I actually had just enough stuff to get the gun completely apart and de-tension the hammer and sear/trigger spring. A few minutes later and...BANG, even with a light pull of the triggr. The nice thing was that I could see after those first few "clicks..not BANGS", that my cutting and case hardening of the trigger/sear worked PERFECTLY!!! Woop! Woop!!!!

Now! On to the shooting.

Took me a while to learn and dial in the scope. Nothing difficult, just had to learn older optics and mechanics. Plus, it gave me time to get the feel of the gun. Ahh, that nice 1.5 pound CRISP trigger is a dream.

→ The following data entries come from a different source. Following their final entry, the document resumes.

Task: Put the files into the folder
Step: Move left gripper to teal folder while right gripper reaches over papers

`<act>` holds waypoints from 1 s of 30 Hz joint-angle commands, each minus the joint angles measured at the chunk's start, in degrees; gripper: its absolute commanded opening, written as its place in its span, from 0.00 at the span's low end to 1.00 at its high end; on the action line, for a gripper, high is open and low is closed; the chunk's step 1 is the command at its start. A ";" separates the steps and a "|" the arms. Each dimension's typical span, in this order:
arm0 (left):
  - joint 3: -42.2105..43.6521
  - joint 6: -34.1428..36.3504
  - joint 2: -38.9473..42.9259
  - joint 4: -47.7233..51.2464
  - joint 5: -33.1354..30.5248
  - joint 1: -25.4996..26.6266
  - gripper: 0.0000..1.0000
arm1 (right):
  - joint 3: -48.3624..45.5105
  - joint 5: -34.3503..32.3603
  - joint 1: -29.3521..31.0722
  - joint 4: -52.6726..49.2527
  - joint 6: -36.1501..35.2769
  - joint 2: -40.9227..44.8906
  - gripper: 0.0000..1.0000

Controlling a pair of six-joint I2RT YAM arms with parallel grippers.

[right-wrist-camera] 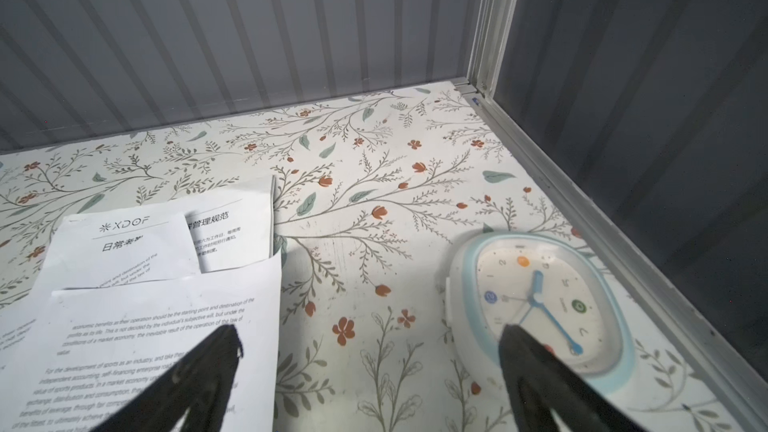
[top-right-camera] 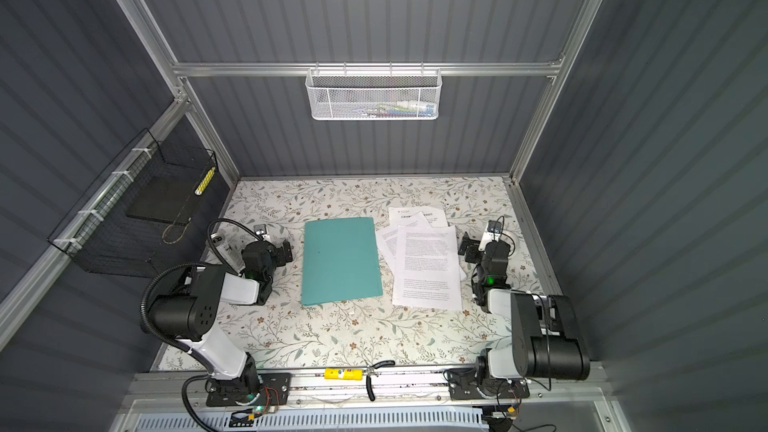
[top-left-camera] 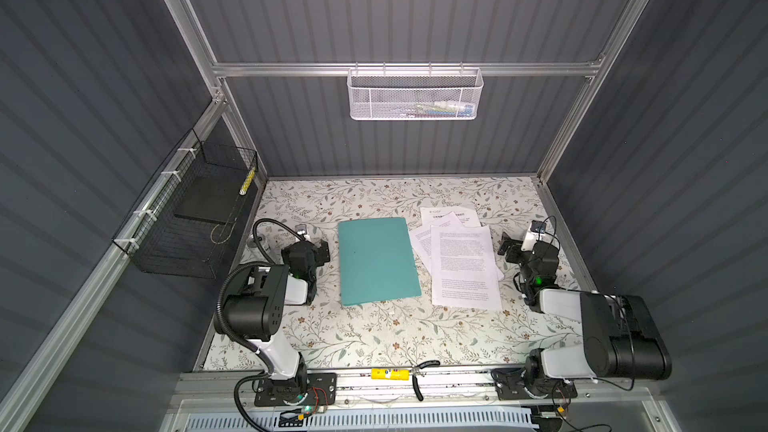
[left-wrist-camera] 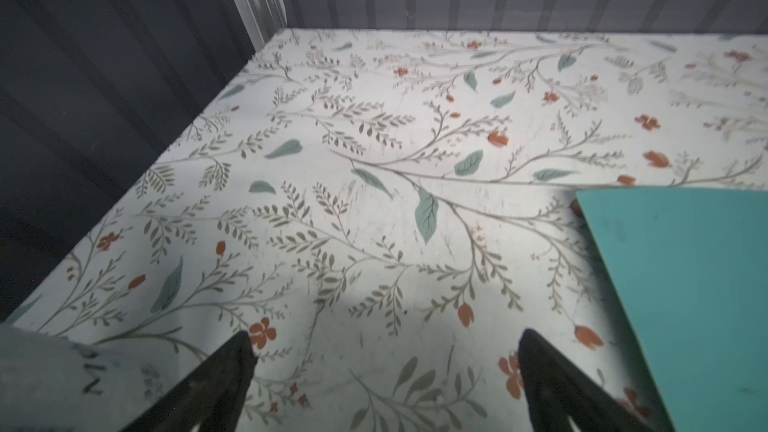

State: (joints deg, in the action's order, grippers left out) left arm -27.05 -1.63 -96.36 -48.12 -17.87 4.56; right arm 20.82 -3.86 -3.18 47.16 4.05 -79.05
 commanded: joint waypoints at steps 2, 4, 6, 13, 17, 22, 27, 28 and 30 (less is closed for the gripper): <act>-8.13 0.51 6.27 15.75 -1.74 0.53 1.00 | 1.18 -3.57 2.92 -5.71 -2.74 7.15 0.99; -8.50 -0.36 8.16 16.22 -1.85 0.80 1.00 | 0.70 -7.52 4.88 -6.14 -3.18 9.26 0.99; -6.93 -1.49 10.94 13.01 0.73 1.03 1.00 | 2.16 -7.69 6.17 -10.14 -2.32 11.27 0.99; -14.08 -13.45 18.17 34.38 -3.60 4.78 1.00 | 9.53 -9.72 14.49 -26.43 2.67 17.29 0.99; -23.98 -17.66 18.10 57.47 -13.26 11.98 1.00 | 15.76 -6.90 18.43 -41.08 12.56 19.44 0.99; -22.29 -29.14 23.29 66.38 -4.68 16.42 1.00 | 18.54 3.10 20.03 -48.27 20.23 20.53 0.99; -14.43 -43.55 31.35 65.56 -0.67 25.19 1.00 | 20.14 12.52 20.31 -51.76 24.37 19.95 0.99; -13.37 -46.50 32.51 65.58 -1.24 27.49 0.99 | 20.22 14.15 20.32 -52.24 24.84 19.69 0.99; -11.59 -51.50 34.43 64.36 -0.98 31.27 1.00 | 20.49 17.47 20.37 -52.91 25.20 19.21 0.99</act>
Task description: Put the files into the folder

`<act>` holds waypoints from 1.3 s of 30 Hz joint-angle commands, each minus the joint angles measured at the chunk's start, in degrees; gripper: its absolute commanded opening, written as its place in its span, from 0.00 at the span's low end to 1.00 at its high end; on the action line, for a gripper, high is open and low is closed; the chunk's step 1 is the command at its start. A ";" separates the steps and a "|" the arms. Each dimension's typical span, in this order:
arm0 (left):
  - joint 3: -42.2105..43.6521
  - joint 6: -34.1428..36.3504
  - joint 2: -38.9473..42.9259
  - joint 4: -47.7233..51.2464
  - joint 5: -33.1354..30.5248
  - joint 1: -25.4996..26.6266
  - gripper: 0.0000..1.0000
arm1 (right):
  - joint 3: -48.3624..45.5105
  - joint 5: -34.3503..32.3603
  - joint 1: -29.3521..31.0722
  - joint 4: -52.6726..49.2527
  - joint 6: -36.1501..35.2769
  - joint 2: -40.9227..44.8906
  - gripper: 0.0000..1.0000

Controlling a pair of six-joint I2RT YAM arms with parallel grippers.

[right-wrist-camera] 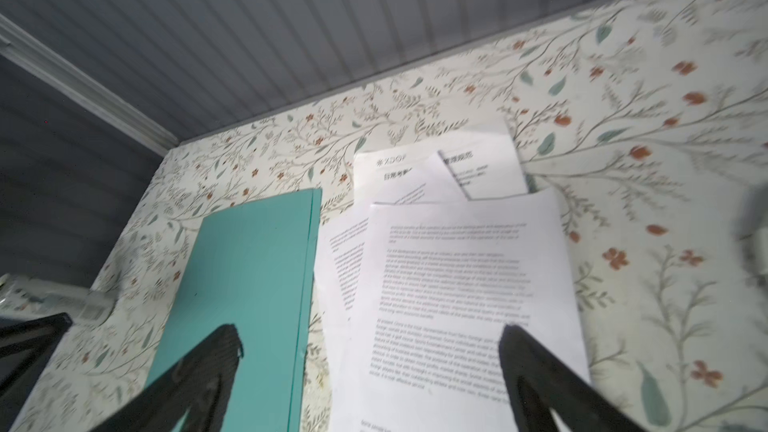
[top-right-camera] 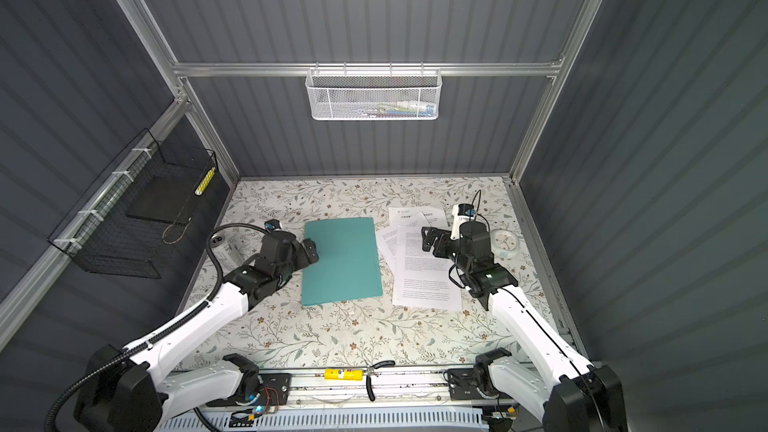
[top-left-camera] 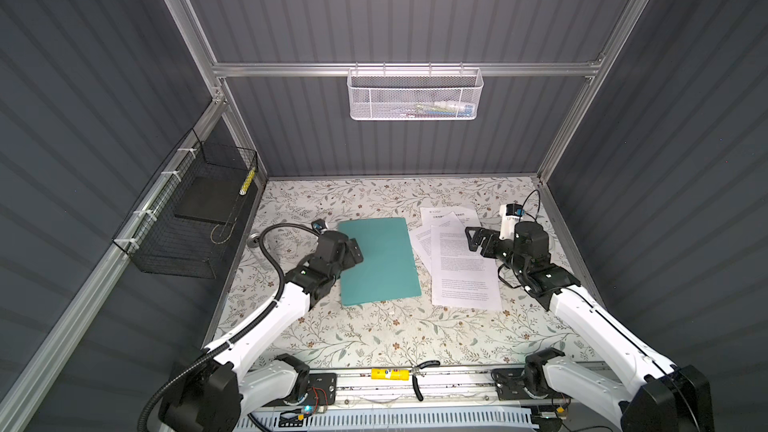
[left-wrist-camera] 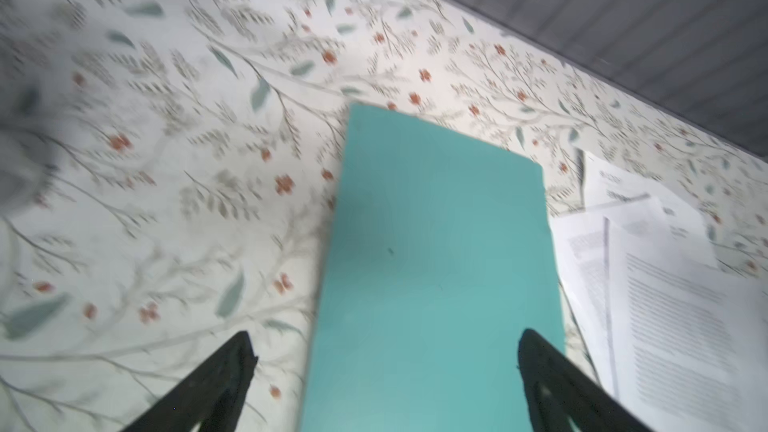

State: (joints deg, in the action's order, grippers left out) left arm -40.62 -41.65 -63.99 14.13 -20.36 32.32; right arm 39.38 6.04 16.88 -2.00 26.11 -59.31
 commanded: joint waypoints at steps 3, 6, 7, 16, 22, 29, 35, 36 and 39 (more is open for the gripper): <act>3.34 -17.46 3.46 0.57 1.57 8.49 1.00 | 1.56 11.63 0.34 -3.38 4.38 -1.11 0.99; 3.62 -20.06 4.01 -0.23 1.26 11.67 0.99 | 0.41 17.23 0.41 -1.36 5.65 -2.33 0.99; 3.98 -20.77 4.26 -0.79 2.00 12.06 1.00 | -0.01 18.19 0.43 -0.63 6.07 -2.70 0.99; 13.56 -27.84 10.15 -9.82 6.49 12.84 0.99 | -0.66 26.59 1.87 4.25 9.91 -8.19 0.99; 18.34 -30.88 11.55 -11.59 5.38 14.69 0.99 | -1.21 27.61 3.49 6.69 11.59 -10.96 0.99; 21.06 -32.94 12.46 -12.27 3.77 16.85 0.99 | -1.30 27.96 4.91 8.44 12.04 -14.23 0.99; 22.60 -34.52 13.92 -10.79 2.18 18.15 0.98 | -1.39 28.56 5.25 9.72 12.73 -16.34 0.99; 23.07 -34.93 14.12 -11.23 2.08 18.23 0.98 | -1.26 28.71 5.28 9.73 12.78 -16.66 0.99; 23.90 -35.56 14.35 -11.63 2.08 18.50 0.97 | -1.00 28.85 5.36 9.67 12.52 -17.07 0.99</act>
State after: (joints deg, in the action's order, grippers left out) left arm -17.98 -75.75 -50.13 2.44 -16.91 50.35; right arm 38.68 33.95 21.87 6.39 38.50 -76.03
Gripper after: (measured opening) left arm 0.973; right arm 0.987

After about a half hour of playing around, I had it where I wanted it for the most part.

Now it was time to SHOOT!

Here's 5 rounds of Norma Match at 25 yards:

A few minutes later:

I am not a very good shooter anymore...I don't practice enough. That being said. 😃

Then I played around for a while and worked on long strings and concentration:

That's 25 rounds of CCI SV. Yeah, I threw a few.

So. Next, I need to do the math on the trigger group. I will need to re-drill (by plunge milling) the trigger hole so that both hole's true positions overlap. Then I will need to ream the trigger for the new pin size. The warpage of the trigger group is minimal but my temporary fix means that the sear surface is not parallel to the hammer notch surface at the moment. I want those surfaces to mate perfectly. Like I said, a bit of math, a lot of CAREFUL setup and I'll have it down. Thank God I am a metrologist with a machine shop 20 feet from me!!!!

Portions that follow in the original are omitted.